Bai Chengyu, secretary of the China Association of Microfinance, said earlier the offline model lets firms take advantage of loopholes in regulations for the financial industry. He said a person who sets up a P2P lending firm, loans his own funds and then goes through the P2P lending platform to transfer creditor rights is in effect attracting deposits and making loans.

P2P lending companies conducting offline business are bearing the same risks as banks by conducting banking business, Bai said.

The Guarantee

It is also common for China's P2P companies to cooperate with small-loan companies because they know who needs cash and who can extend a loan. Many also rely on guarantee companies to make lenders believe their investments are safer.

This bridge allows small-loan companies to make money off more loans than they could lend on their own, a manager of one lender of small loans said.

Rules set down by the banking regulator say a small-loan company can only lend using its own capital or money borrowed from banks, amounts that are capped at half their registered capital. This often means a small-loan company has to turn away borrowers because they do not have money.

Zhang Tuo, founder of P2P website Haodaibao.com, said companies like his find it easier to find borrowers and verify their credit worthiness if they cooperate with a small-loan company. Most of the work assessing the validity of requests for loans can be handed over to the small-loan company, he said.

P2P website Yooli.com, for example, has partnered up with seven small-loan companies. It receives recommendations on borrowers from the companies, assess them using an imported credit rating system, and puts information on qualified borrowers online for P2P lenders to choose from.

This is a mutually beneficial relation because "Yooli can focus on building a platform while they do what they are best at, which is to find clients, control risk and manage loans," said Ren Yong, Yooli's chairman.

Yooli's main source of revenue is commission fees equivalent to 1 to 2 percent of the loan amount that borrowers pay, Ren said.

Most P2P companies also promise to repay lenders their investment when a borrower defaults on a loan, either with money out of their own pocket or through cooperation with a guarantee firm.

Critics have argued that this is why a P2P website should be regulated as strictly as a financial institution rather than as the information providers they started out as.
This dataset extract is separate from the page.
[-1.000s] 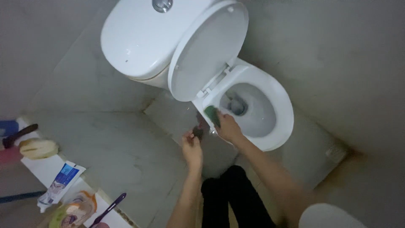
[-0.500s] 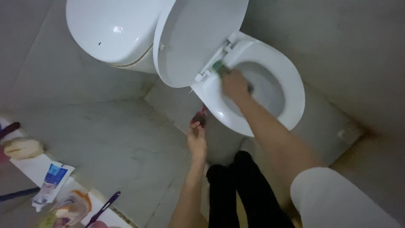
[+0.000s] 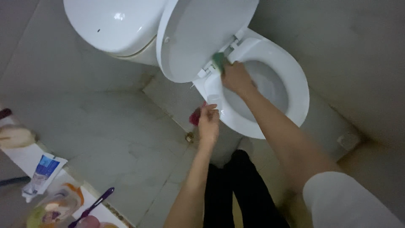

Without proper supervision, they say, P2P companies could use investor money to repay old loans, basically building Ponzi schemes.

Dianrong, a Chinese site modeled after the website in the Lending Club in the United States, started out asking investors to be responsible for their investments, something that set it apart from Chinese P2P companies.

Founder Soul Htite, an American businessman, said P2P lenders should be able to diversify their investment risk by lending to different borrowers. Also, he said, without having to set aside money to guarantee loans, a P2P website can allow investors to receive a higher rate of return than other websites.

But that hasn't worked in China. Having realized that it cannot compete with websites that guarantee loans, Dianrong had to also promise lenders that they can get all their money back in case a borrower defaults, said Guo Yuhang, the firm's co-founder.

But he said that in the future "we will phase out the guarantee system … because in three or five years the public should be able to accept it as a norm that no investment offers a guaranteed payoff."